Exercise instructions:
In the data that follows, find each line containing "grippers" and copy it.

Start of Records for processing

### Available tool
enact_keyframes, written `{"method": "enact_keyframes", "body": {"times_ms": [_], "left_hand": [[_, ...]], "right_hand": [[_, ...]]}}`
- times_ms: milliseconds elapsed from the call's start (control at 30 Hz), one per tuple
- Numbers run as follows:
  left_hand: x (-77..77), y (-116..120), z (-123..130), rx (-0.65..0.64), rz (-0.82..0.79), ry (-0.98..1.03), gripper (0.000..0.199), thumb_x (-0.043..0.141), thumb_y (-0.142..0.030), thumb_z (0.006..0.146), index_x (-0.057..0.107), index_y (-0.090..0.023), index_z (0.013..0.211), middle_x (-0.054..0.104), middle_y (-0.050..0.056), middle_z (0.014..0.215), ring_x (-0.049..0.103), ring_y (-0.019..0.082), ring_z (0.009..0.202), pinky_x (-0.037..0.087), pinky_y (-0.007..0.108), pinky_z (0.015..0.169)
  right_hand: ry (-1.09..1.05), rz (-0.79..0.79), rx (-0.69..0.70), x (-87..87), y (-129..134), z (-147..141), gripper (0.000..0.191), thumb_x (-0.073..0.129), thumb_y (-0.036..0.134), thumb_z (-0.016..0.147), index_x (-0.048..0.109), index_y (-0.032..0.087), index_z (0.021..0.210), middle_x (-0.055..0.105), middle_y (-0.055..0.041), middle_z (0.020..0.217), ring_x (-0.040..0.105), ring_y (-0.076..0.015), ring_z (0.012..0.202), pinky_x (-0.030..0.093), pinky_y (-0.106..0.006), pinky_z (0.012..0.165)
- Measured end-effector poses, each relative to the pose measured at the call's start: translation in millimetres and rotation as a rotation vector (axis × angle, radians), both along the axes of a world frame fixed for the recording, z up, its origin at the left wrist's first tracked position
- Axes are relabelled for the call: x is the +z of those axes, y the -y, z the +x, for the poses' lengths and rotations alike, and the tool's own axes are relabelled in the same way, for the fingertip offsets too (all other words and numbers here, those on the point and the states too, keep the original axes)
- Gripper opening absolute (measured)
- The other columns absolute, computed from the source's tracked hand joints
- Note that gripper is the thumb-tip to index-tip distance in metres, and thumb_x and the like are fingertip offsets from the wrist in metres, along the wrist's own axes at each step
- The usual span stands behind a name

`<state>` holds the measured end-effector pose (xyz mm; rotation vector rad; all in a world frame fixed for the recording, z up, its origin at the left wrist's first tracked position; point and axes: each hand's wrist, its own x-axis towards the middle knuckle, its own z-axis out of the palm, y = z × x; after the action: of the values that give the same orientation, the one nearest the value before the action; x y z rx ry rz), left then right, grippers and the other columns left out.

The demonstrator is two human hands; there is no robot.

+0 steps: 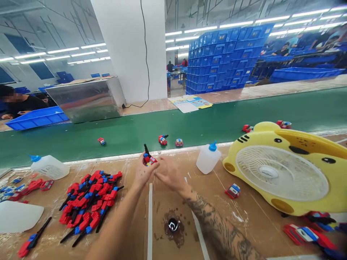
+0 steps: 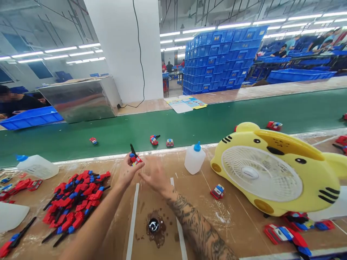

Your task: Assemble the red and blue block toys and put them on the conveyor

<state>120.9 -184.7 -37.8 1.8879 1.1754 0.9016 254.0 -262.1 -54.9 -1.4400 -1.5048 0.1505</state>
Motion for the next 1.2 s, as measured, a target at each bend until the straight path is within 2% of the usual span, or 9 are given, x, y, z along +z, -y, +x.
{"method": "enact_keyframes", "body": {"times_ms": [133, 267, 400, 533, 667, 767, 933, 1067, 1200], "left_hand": [[7.8, -108, -2, 0.011, -0.005, -0.296, 0.063, 0.081, -0.023, 0.068, 0.053, -0.016, 0.124, 0.068, 0.008, 0.105, 0.064, 0.022, 0.098, 0.05, 0.036, 0.091], [15.1, -186, 8, -0.066, -0.053, -0.638, 0.034, 0.069, -0.03, 0.087, 0.061, -0.014, 0.115, 0.066, 0.008, 0.109, 0.064, 0.022, 0.097, 0.054, 0.041, 0.086], [9.5, -229, 24, -0.156, -0.116, -0.858, 0.03, 0.063, -0.034, 0.093, 0.062, -0.015, 0.116, 0.065, 0.008, 0.113, 0.065, 0.021, 0.097, 0.057, 0.039, 0.082], [-6.4, -238, 29, -0.211, -0.085, -0.927, 0.034, 0.063, -0.035, 0.093, 0.06, -0.016, 0.12, 0.063, 0.009, 0.118, 0.064, 0.022, 0.102, 0.056, 0.042, 0.086], [-5.3, -223, 11, -0.246, 0.028, -0.931, 0.053, 0.063, -0.043, 0.091, 0.05, -0.017, 0.136, 0.054, 0.013, 0.136, 0.057, 0.028, 0.118, 0.048, 0.049, 0.098], [18.9, -193, -22, -0.277, 0.116, -0.957, 0.062, 0.068, -0.045, 0.083, 0.052, -0.016, 0.135, 0.055, 0.016, 0.137, 0.053, 0.03, 0.125, 0.042, 0.043, 0.104], [56.4, -90, -109, -0.265, 0.143, -1.087, 0.022, 0.067, -0.039, 0.076, 0.071, -0.02, 0.086, 0.072, 0.011, 0.092, 0.067, 0.031, 0.098, 0.048, 0.037, 0.089], [41.5, -2, -157, -0.186, 0.136, -1.176, 0.019, 0.066, -0.035, 0.073, 0.067, -0.02, 0.084, 0.07, 0.015, 0.094, 0.068, 0.032, 0.087, 0.05, 0.038, 0.077], [20.0, 28, -179, -0.087, 0.161, -1.086, 0.019, 0.054, -0.027, 0.076, 0.064, -0.019, 0.09, 0.066, 0.013, 0.087, 0.066, 0.029, 0.071, 0.048, 0.036, 0.066]], "right_hand": [[-0.101, -0.175, -0.352, -12.2, -73, 76, 0.046, 0.059, 0.018, 0.082, 0.056, 0.013, 0.127, 0.057, -0.0181, 0.129, 0.05, -0.0316, 0.122, 0.037, -0.048, 0.106], [-0.141, -0.257, -0.511, -19.0, -118, 127, 0.042, 0.057, 0.008, 0.075, 0.062, 0.012, 0.116, 0.058, -0.0228, 0.127, 0.046, -0.0378, 0.125, 0.033, -0.054, 0.104], [-0.191, -0.286, -0.485, -32.6, -126, 140, 0.02, 0.066, 0.014, 0.068, 0.068, 0.017, 0.088, 0.068, -0.0131, 0.094, 0.06, -0.0318, 0.101, 0.042, -0.044, 0.094], [-0.341, -0.227, -0.425, -50.7, -108, 120, 0.031, 0.07, 0.037, 0.074, 0.066, 0.017, 0.097, 0.068, -0.0086, 0.089, 0.063, -0.028, 0.087, 0.048, -0.042, 0.084], [-0.6, -0.167, -0.255, -57.8, -73, 73, 0.053, 0.066, 0.056, 0.079, 0.057, 0.02, 0.118, 0.069, -0.0062, 0.099, 0.065, -0.0224, 0.085, 0.053, -0.036, 0.076], [-0.947, -0.134, -0.021, -52.9, -39, 40, 0.054, 0.081, 0.049, 0.071, 0.062, 0.024, 0.115, 0.07, -0.0028, 0.093, 0.064, -0.0184, 0.076, 0.052, -0.029, 0.064], [-1.36, -0.174, 0.156, -48.3, 16, 17, 0.046, 0.09, 0.042, 0.066, 0.072, 0.024, 0.104, 0.072, -0.0036, 0.091, 0.062, -0.0161, 0.074, 0.05, -0.025, 0.059], [-1.513, -0.259, 0.293, -45.5, 50, 8, 0.044, 0.084, 0.046, 0.073, 0.074, 0.022, 0.108, 0.073, -0.0075, 0.102, 0.064, -0.0203, 0.085, 0.053, -0.031, 0.065], [-1.553, -0.212, 0.408, -39.2, 69, -1, 0.038, 0.086, 0.039, 0.07, 0.075, 0.021, 0.102, 0.073, -0.0035, 0.095, 0.064, -0.0185, 0.082, 0.05, -0.029, 0.064]]}}
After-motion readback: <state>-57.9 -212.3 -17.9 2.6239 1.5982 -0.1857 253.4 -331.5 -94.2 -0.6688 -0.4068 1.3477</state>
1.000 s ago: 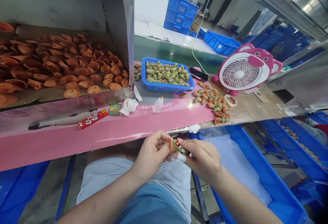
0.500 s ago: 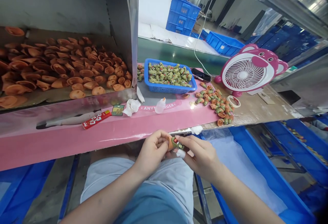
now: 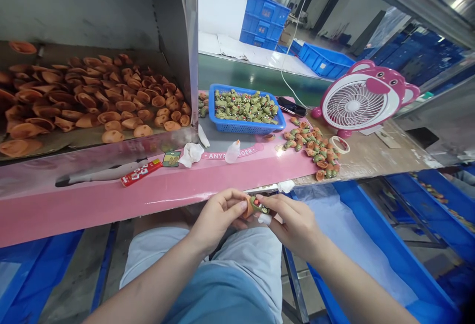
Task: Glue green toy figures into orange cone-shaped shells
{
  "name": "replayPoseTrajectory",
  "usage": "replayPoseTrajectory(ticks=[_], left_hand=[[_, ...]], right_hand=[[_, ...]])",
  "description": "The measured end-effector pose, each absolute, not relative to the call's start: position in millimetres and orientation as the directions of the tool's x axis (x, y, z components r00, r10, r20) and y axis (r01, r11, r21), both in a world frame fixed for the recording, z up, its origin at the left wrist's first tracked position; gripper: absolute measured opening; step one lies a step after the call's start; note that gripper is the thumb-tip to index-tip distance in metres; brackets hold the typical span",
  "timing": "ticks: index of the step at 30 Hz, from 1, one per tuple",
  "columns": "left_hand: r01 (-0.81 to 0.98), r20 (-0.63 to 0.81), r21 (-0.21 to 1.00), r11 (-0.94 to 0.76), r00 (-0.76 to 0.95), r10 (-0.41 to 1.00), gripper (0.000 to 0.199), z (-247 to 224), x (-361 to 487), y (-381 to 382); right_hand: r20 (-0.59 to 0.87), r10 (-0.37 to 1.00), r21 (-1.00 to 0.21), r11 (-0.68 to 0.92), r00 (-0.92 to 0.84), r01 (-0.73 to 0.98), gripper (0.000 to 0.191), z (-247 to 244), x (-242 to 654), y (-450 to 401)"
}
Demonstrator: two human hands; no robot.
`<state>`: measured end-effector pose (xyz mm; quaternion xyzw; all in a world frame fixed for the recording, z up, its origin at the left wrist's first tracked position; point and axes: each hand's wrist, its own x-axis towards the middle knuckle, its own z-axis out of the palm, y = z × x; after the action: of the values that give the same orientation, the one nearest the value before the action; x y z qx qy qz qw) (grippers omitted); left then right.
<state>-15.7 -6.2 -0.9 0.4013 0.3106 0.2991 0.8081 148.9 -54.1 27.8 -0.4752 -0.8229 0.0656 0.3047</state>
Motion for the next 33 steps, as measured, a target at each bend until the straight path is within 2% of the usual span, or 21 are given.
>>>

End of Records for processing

Task solution:
`<state>` holds the measured end-effector pose (xyz mm; rotation vector rad; all in a world frame fixed for the recording, z up, its origin at the left wrist's first tracked position; point and axes: each hand's wrist, its own x-axis towards the middle knuckle, its own z-axis out of the palm, y = z × x; after the action: of the values that give the same orientation, the one nearest the value before the action; x y z rx ry rz), left then right, grippers and the other columns left out.
`<state>`: measured end-effector pose (xyz mm; quaternion xyzw; all in a world frame fixed for the recording, z up, its origin at the left wrist's first tracked position; point and axes: each hand's wrist, its own x-axis towards the middle knuckle, its own z-axis out of the palm, y = z × x; after the action: of the values that give the same orientation, the one nearest the value before the action; x y z qx qy qz qw) (grippers omitted); left then right.

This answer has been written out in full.